> **Prompt**:
Repeat the listing below verbatim, without its images.
Segment Start: Information provided
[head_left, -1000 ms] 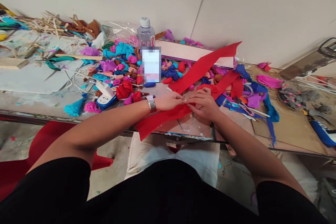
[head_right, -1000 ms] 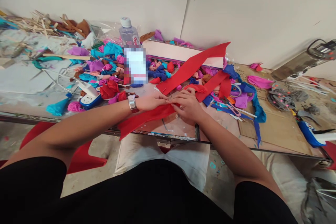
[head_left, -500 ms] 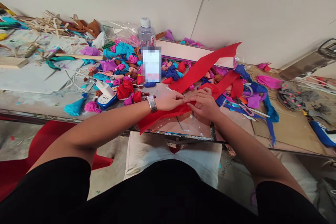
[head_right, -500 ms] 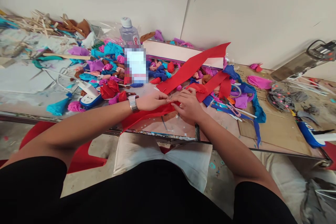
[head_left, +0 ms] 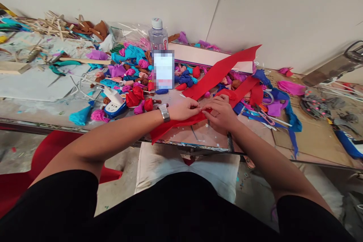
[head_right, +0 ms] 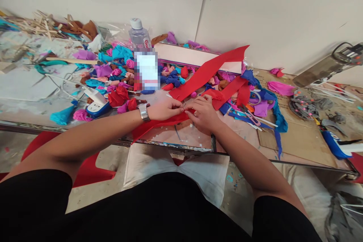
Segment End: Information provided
> **Answer for the task**:
[head_left, -1000 ms] 
[head_right, -1000 ms] 
[head_left, -500 ms] 
[head_right, -500 ms] 
[head_left, +0 ms] 
[head_right, +0 ms] 

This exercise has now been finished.